Recent Posts

  • 24 days ago

    Thing 1:

    Opitter, A Twitter client for Opera. I learnt a lot about Ajax in the process of making it, and decided that jQuery is cool.

    Thing 2:

    Hot sauce. I haven’t tried it yet, but it’s about 50% scotch bonnet peppers. It hopefully has the potential to explode 100% of my head.

  • 2 months ago

    Hurrah, RevLob lives again!

    Tags: lobster
  • 3 months ago

    On Saturday Sam and I went to London to see the Queen Levellers at Brixton Academy. It was an event called Beautiful Nights, one of their 20th anniversary gigs, and it was awesome.

    That’s the band exploding in some kind of plamsa ray feature. Supporting the Levellers were 3 Daft Monkeys (who are very good), and Alabama 3. The Wikipedia article on Alabama 3 features this amusing quote:

    The band was formed when Jake Black met Rob Spragg at an acid house party in Peckham and they decided that a fusion of country music with acid house was a musical possibility.

    I mean, what the hell were they doing at this party? Playing Musical Twister?

    Rob: (spins spinner) “Ok Jake, left hand country and western”
    Jake: “Okay”
    Rob: “aaaaaaand, right foot… acid house”
    Jake: “Hmm… That could work”

    Just because something is possible, doesn’t mean you should go ahead and do it. Regardless of how they decided to embark on such a musical journey, the end result was pretty good. Worlds away from Dolly Parton at any rate.

    The other guest band was Dreadzone, who continued with the theme of musical fusion. Their flavour is a blend of reggae, dub, techno, and dance. Reggae has never really been my thing, but just as Alabama 3 have made me look at country music in a new light, Dreadzone I think have opened doors for me. Musical doors. Musical doors in a house of sound, in a city of noise, on a planet of shoes.

    We also went up the London Eye! Only three things can fly higher than the Eye in London; property prices; birds; and helicopters.

    Last night I finished reading the final volume of Neal Stephenson’s The Baroque Cycle; The System of the World. That’s nigh-on three thousand pages of late renaissance adventure, romance, war, politics, and Natural Philosophy. I started reading the first book over three and a half years ago, soon after I was given it for my 21st birthday by Daf. I did manage to fit a few books in between volumes, some Gibson and some Banks, and I did read Quicksilver twice, but I’ve been following the story of Daniel Waterhouse and Jack Shaftoe for such a long time now, that coming to the end of such an epic tale has left me somewhat stunned. There are no more pages to turn. I’ve already read Cryptonomicon.

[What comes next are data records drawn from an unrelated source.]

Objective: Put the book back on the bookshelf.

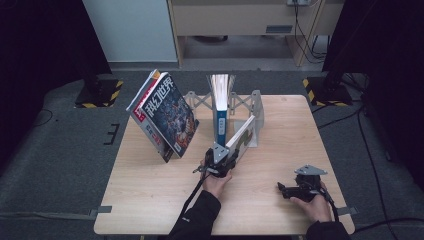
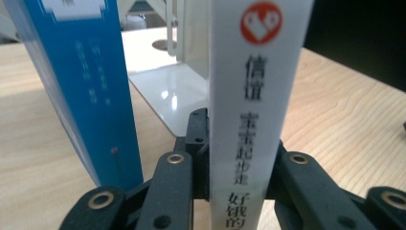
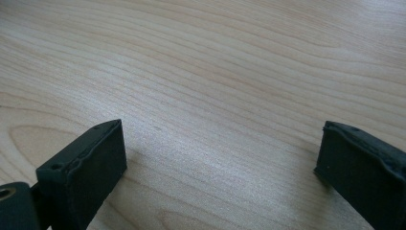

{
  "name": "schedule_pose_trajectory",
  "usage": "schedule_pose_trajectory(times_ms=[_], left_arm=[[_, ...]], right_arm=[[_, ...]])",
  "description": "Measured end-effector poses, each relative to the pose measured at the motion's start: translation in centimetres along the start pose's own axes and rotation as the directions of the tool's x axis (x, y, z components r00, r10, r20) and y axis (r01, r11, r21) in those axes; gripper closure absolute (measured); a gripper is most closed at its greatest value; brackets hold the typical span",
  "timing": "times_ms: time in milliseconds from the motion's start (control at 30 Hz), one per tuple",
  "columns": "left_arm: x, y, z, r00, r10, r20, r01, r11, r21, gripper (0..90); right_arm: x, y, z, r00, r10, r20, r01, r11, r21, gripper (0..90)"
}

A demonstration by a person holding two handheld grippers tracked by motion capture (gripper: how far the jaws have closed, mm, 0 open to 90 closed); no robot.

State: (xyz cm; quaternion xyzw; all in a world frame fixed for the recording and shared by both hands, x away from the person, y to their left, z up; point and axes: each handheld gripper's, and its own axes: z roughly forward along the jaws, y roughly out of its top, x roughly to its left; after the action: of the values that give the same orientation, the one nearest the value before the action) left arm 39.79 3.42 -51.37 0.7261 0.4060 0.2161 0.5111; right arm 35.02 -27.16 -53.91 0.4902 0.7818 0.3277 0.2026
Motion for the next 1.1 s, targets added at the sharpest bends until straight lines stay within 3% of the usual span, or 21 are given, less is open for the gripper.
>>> schedule_pose_trajectory(times_ms=[233, 400, 467, 633, 867, 1100], left_arm=[[0.3, -1.0, 0.5, 0.9994, -0.025, 0.022, 0.025, 0.9997, 0.003, 73.0], [0.0, -1.1, 0.6, 0.9993, -0.013, 0.036, 0.013, 0.9999, -0.006, 71.6], [-0.2, -1.2, 0.5, 0.9984, -0.02, 0.052, 0.021, 0.9997, -0.011, 68.7], [-0.4, -1.4, -0.9, 0.9984, 0.009, 0.056, -0.007, 0.9992, -0.038, 63.0], [-0.1, -1.4, -2.6, 0.9976, -0.01, 0.068, 0.015, 0.9976, -0.067, 67.6], [-0.4, -1.3, -2.2, 0.9983, -0.013, 0.057, 0.017, 0.9975, -0.068, 69.4]], right_arm=[[0.0, 0.0, 0.0, 1.0, 0.0, 0.0, 0.0, 1.0, 0.0, 3.3], [0.0, 0.0, 0.0, 1.0, -0.004, -0.004, 0.004, 1.0, 0.001, 3.2], [0.0, 0.0, 0.0, 1.0, -0.004, -0.002, 0.004, 1.0, -0.001, 3.4], [0.0, 0.0, 0.0, 1.0, -0.005, -0.003, 0.005, 1.0, -0.001, 3.3], [0.0, 0.0, 0.0, 0.9999, -0.011, -0.003, 0.011, 0.9999, -0.001, 3.3], [0.0, 0.0, 0.0, 0.9999, -0.009, -0.004, 0.009, 1.0, 0.0, 3.2]])
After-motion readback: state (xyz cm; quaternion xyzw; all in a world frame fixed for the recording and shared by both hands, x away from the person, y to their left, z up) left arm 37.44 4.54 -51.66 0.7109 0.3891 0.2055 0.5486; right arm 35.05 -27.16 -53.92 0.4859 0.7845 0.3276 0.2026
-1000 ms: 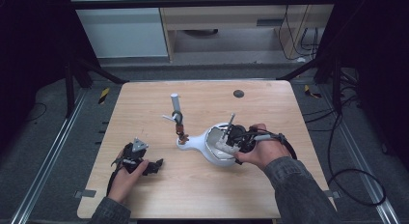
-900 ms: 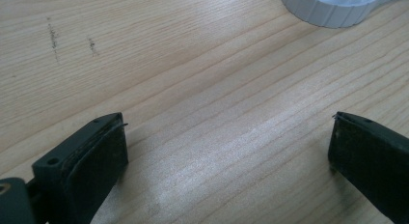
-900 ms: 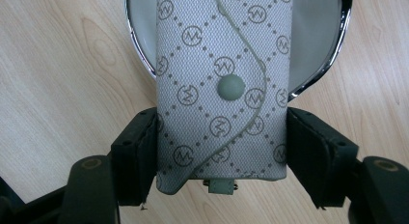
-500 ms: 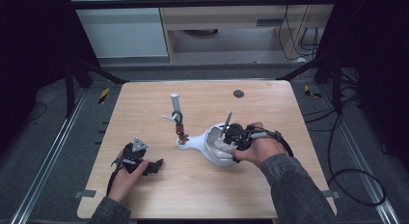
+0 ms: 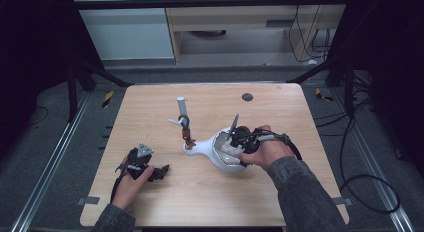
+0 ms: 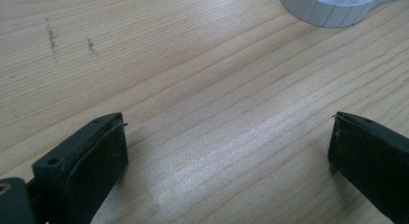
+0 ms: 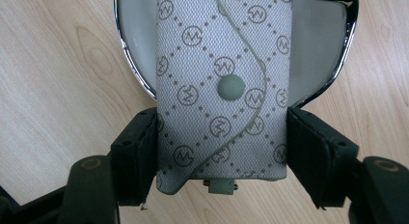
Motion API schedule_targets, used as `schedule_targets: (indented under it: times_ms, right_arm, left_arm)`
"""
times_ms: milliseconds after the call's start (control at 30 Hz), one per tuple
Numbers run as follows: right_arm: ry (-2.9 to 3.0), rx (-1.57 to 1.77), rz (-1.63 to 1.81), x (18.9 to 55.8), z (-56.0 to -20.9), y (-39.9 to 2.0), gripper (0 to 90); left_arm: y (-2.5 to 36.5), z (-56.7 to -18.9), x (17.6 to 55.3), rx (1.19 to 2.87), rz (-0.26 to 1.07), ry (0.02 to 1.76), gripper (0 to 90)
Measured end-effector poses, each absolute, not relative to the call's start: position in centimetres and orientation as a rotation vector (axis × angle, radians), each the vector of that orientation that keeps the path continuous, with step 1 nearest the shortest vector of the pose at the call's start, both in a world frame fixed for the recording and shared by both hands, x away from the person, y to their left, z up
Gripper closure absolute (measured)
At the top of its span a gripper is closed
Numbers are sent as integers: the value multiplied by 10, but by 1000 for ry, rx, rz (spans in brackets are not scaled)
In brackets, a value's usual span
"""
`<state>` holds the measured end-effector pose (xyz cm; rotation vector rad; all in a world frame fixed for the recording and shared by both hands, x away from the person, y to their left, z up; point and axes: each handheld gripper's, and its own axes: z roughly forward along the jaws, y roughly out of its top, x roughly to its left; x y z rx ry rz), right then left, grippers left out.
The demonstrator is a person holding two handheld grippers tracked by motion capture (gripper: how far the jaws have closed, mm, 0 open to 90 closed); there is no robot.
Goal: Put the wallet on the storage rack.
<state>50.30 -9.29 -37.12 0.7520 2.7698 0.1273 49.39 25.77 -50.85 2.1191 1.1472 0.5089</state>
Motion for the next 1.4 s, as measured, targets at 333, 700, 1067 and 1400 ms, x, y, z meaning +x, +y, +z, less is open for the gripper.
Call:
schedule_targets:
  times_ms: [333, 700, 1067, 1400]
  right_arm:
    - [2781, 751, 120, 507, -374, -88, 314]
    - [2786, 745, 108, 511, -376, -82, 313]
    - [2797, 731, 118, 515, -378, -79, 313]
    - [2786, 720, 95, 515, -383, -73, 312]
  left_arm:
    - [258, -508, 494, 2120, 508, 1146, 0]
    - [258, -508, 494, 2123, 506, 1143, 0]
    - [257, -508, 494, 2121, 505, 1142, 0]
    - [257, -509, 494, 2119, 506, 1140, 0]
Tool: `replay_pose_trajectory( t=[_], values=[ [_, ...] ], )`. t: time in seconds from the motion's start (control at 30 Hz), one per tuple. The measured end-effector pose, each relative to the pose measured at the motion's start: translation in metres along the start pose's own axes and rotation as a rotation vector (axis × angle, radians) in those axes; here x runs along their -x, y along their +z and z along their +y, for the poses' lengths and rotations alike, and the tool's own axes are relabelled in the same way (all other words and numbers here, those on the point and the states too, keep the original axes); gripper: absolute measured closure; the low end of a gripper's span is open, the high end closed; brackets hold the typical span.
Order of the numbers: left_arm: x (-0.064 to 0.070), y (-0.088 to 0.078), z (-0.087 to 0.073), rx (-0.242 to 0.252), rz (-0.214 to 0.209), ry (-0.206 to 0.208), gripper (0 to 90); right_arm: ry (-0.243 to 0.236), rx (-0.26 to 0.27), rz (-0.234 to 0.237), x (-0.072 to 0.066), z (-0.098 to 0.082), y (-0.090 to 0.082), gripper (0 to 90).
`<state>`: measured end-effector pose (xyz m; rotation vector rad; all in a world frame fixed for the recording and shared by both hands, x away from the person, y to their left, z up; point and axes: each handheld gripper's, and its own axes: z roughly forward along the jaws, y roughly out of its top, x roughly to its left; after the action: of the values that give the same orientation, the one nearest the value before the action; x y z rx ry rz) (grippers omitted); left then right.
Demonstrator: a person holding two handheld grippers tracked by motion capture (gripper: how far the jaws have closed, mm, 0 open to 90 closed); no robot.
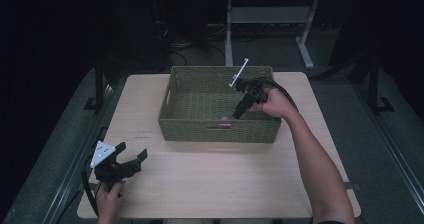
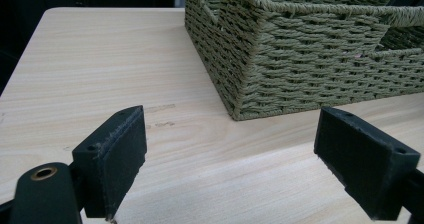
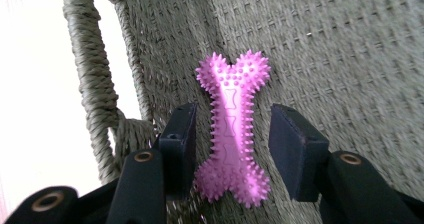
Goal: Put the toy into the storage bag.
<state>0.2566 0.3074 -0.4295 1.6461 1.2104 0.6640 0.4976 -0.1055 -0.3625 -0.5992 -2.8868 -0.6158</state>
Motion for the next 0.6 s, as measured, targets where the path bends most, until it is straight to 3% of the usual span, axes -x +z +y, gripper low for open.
replay_pose_trajectory(
  t=[0.6],
  values=[
    [0.001, 0.000, 0.000, -0.002, 0.000, -0.001, 13.0, 0.022, 0.075, -0.029, -0.012, -0.014, -0.031, 46.0]
  ],
)
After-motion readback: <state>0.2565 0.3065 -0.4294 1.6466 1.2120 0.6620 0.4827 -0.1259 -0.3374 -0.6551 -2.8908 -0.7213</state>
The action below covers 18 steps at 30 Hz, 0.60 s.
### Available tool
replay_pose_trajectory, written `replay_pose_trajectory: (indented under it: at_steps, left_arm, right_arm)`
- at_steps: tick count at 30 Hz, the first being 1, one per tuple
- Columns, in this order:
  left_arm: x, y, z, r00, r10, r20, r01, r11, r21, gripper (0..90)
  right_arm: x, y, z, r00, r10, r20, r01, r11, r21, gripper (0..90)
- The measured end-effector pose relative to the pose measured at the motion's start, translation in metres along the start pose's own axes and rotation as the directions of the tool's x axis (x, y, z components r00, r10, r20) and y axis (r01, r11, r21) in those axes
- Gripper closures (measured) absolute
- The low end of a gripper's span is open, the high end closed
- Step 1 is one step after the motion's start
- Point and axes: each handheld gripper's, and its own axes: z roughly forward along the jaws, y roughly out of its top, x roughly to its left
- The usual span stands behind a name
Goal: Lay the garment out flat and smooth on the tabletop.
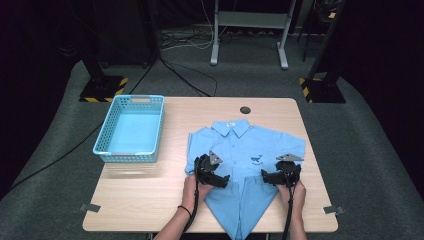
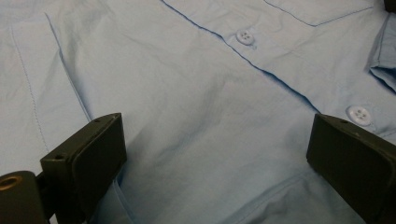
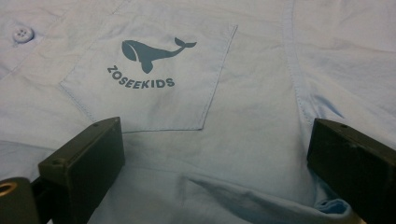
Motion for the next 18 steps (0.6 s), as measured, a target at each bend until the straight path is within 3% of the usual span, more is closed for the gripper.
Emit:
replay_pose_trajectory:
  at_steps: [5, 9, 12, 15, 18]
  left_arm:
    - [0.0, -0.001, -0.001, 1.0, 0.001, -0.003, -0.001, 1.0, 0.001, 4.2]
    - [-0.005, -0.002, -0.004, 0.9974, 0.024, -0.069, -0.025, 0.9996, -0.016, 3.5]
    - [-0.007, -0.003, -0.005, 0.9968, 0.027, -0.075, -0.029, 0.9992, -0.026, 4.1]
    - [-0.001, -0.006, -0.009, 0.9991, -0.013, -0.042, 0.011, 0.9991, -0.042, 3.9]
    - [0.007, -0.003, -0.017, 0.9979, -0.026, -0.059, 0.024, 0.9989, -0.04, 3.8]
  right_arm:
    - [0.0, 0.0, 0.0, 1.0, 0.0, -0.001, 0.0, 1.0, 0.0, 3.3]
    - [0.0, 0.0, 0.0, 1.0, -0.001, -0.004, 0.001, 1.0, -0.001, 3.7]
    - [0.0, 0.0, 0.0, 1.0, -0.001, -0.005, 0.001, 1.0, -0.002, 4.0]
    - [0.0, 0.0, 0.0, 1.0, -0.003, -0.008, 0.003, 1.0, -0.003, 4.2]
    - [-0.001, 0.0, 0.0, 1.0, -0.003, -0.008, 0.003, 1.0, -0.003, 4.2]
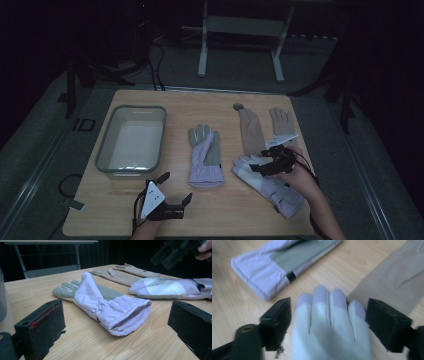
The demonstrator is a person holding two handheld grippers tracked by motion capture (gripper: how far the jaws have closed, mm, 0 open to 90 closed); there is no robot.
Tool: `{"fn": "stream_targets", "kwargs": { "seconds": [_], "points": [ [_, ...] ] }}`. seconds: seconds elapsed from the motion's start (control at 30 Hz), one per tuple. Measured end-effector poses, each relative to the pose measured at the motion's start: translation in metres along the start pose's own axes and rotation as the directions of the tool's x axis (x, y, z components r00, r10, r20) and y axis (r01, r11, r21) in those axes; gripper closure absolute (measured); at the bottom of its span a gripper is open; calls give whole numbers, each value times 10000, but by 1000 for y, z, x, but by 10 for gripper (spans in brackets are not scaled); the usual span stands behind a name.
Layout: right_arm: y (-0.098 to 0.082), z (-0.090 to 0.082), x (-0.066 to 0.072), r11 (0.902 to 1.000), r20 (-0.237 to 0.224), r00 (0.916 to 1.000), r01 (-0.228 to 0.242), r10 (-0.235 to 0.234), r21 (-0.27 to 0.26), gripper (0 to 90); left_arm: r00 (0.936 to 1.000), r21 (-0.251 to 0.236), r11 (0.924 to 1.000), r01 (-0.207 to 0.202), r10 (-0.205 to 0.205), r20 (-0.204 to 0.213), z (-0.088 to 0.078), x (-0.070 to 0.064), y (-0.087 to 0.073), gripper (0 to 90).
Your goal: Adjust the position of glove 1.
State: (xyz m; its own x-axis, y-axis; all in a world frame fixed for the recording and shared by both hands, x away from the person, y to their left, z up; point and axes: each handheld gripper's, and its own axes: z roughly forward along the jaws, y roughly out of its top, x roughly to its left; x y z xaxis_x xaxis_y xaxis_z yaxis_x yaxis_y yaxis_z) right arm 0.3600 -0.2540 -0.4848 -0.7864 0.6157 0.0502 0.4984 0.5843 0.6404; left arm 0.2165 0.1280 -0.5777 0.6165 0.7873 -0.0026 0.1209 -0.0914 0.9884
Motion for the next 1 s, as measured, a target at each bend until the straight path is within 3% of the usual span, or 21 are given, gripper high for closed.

    What the hell do I read now?!

    I had better find something soon, otherwise I may be tempted to read the whole thing again. I may be tempted to buy the whole thing again.

  • 5 months ago

    The Japanese are a crazy bunch. They write their names back-to-front, their addresses upside-down, and they wear their shoes on their hands and their gloves on their feet. Okay, so I made that last bit up, but there are certain aspects of their language and conventions which can give developers a headache.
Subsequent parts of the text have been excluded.